The OJ they drank came in individual cartons. Will wondered to himself whether someone might have injected one of those cartons with fentanyl, then set it aside until it was the right moment to hand it to him. The possibility didn’t seem that ridiculous, but he had no recollection at all of who had passed the carton over to him. Finally, he used Bobbi’s memory and the staffing chart from that day to make a list of all those who were or might have been in the room. The only person who stood out at all was Gordo.
Gordo.
As Will retraced the path he would have taken from the ER to the surgeons’ lounge, he wondered about the man who had been his partner and friend for so many years. He wouldn’t be the first to work closely with someone and even see him socially but not really know him. Everyone had a dark side. He tried to dismiss the possibility that Gordo was the one, but couldn’t. Somebody had done this to him. That much was certain.
The lounge was deserted. Will opened his locker using a key. Empty. No surprise there. His stuff—soap, shampoo, deodorant, watch, journals, change of socks and underwear—was undoubtedly packed in an evidence box at the Fredrickston police station. Mentally, he retraced the steps he would have followed when dressing for the OR. Nothing unusual. The hair covers, shoe covers, and paper masks were all in boxes by the door to the scrub room. Gordo was already in the OR when Will was dressing.

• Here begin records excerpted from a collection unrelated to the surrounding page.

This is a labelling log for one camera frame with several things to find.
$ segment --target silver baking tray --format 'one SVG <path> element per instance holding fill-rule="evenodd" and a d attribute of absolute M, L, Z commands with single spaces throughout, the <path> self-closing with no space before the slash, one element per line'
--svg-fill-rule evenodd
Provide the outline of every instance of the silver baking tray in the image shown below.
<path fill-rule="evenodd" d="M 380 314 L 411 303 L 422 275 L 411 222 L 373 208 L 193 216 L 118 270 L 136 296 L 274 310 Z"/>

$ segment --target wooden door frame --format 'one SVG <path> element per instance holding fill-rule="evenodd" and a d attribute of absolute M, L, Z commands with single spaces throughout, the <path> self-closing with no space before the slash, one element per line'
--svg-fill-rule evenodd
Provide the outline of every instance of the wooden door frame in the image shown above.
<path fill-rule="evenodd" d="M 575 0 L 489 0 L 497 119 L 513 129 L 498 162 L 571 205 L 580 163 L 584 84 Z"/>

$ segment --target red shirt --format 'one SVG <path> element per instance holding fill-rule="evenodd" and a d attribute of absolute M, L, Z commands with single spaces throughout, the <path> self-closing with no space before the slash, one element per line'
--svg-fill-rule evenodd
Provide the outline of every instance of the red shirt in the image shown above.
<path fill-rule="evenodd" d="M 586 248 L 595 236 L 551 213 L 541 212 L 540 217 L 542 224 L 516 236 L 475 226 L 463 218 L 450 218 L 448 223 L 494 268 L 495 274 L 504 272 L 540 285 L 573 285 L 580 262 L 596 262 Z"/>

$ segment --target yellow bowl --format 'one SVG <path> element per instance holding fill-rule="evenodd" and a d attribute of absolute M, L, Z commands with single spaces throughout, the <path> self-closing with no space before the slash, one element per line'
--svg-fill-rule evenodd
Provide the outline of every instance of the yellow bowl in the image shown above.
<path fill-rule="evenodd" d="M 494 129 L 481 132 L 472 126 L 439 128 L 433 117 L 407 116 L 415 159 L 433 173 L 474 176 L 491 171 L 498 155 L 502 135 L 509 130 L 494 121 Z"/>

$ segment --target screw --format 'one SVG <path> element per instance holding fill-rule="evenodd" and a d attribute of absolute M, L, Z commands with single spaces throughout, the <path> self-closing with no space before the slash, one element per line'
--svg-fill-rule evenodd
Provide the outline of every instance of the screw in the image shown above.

Could he have tampered with a paper mask or hair cover knowing that Will was likely to be the next person to take one? Again, far out but remotely possible.
With several scenarios playing in his brain, each one of them seriously flawed, Will headed back to the ICU. Anne Hajjar, the nurse he had felt closest to over the years, was standing just inside the glass doors.
“Welcome back,” she said. “We’ve been worried about you.”
Another kindness. Will’s battered faith began, ever so slowly, to return.
“It’s been hell,” he said, “but I’m still out there turning over stones to find out how this could have happened to me.”
“You just make sure you’re okay as far as drugs go,” she said, her almond eyes fixed on him, “because if you’re not, if you’re fooling yourself, nothing will be okay.”
“I appreciate that,” Will said, and he did. “Grace Davis’s husband around?”
“He’s in with her.”
“She okay?”
“She’s alive. Given what she went through, that’s okay. The kid who did the trach had never done one before.”